__EXERCISE REQUIREMENTS__: Would you repeat exactly the part of the listing below that runs from the line containing "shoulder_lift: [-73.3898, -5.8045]" down to the line containing "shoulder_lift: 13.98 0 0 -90", inclusive, and nothing else?

__SUPPLIED DATA__:

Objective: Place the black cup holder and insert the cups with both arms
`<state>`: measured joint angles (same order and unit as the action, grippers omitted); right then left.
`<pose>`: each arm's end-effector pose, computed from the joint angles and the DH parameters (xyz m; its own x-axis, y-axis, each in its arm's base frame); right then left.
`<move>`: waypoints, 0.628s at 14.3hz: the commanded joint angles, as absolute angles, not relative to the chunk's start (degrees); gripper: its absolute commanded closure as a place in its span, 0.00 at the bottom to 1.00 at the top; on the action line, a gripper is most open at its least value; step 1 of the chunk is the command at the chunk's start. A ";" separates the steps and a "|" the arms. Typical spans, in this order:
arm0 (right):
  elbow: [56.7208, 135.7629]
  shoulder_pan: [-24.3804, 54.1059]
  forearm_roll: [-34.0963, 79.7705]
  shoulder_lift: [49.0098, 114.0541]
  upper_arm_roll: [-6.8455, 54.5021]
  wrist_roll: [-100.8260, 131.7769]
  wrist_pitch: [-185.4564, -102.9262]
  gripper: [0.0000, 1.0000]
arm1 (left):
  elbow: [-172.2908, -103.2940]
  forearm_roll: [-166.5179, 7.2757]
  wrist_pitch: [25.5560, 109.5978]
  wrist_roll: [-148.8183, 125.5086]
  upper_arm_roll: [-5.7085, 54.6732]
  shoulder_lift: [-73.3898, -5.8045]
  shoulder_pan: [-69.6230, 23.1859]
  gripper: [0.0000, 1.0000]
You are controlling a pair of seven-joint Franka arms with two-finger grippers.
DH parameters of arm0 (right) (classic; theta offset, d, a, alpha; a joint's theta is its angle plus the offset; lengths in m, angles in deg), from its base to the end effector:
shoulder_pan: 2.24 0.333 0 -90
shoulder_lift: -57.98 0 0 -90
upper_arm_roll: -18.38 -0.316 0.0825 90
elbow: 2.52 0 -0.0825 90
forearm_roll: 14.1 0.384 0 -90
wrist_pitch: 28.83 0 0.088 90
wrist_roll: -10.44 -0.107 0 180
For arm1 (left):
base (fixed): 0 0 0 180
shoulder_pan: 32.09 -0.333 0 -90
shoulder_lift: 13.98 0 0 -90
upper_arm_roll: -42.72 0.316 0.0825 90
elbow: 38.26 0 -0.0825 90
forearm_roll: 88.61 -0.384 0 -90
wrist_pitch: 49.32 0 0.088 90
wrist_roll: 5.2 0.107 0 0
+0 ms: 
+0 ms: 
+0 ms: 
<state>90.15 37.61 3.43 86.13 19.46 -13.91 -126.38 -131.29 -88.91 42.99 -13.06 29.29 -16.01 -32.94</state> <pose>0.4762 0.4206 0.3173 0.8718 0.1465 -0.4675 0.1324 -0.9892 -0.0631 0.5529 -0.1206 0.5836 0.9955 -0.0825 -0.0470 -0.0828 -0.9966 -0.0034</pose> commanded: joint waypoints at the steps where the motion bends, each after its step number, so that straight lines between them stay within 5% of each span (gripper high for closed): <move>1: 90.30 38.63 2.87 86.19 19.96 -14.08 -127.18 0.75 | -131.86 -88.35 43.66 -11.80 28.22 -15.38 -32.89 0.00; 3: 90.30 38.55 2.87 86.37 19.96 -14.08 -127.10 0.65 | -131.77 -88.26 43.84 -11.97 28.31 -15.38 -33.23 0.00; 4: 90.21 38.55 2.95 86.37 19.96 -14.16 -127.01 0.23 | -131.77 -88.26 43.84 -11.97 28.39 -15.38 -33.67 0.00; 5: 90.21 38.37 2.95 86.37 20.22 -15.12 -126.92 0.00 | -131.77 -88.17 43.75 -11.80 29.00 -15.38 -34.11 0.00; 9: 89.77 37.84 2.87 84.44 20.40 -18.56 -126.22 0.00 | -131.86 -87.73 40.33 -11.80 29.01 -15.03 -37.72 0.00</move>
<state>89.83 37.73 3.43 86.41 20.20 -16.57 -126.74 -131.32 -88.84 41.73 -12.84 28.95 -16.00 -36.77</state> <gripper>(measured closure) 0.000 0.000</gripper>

__REPLY__:
  shoulder_lift: [-73.3898, -5.8045]
  shoulder_pan: [-69.6230, 23.1859]
  gripper: [0.0000, 1.0000]
You are controlling a pair of seven-joint Franka arms with two-finger grippers.
DH parameters of arm0 (right) (classic; theta offset, d, a, alpha; a joint's theta is its angle plus the offset; lengths in m, angles in deg), from its base to the end effector:
shoulder_pan: 2.24 0.333 0 -90
shoulder_lift: -57.98 0 0 -90
upper_arm_roll: -18.38 -0.316 0.0825 90
elbow: 2.52 0 -0.0825 90
forearm_roll: 14.1 0.384 0 -90
wrist_pitch: 28.83 0 0.088 90
wrist_roll: -10.44 -0.107 0 180
For arm1 (left):
base (fixed): 0 0 0 180
shoulder_pan: 32.09 -0.333 0 -90
shoulder_lift: 13.98 0 0 -90

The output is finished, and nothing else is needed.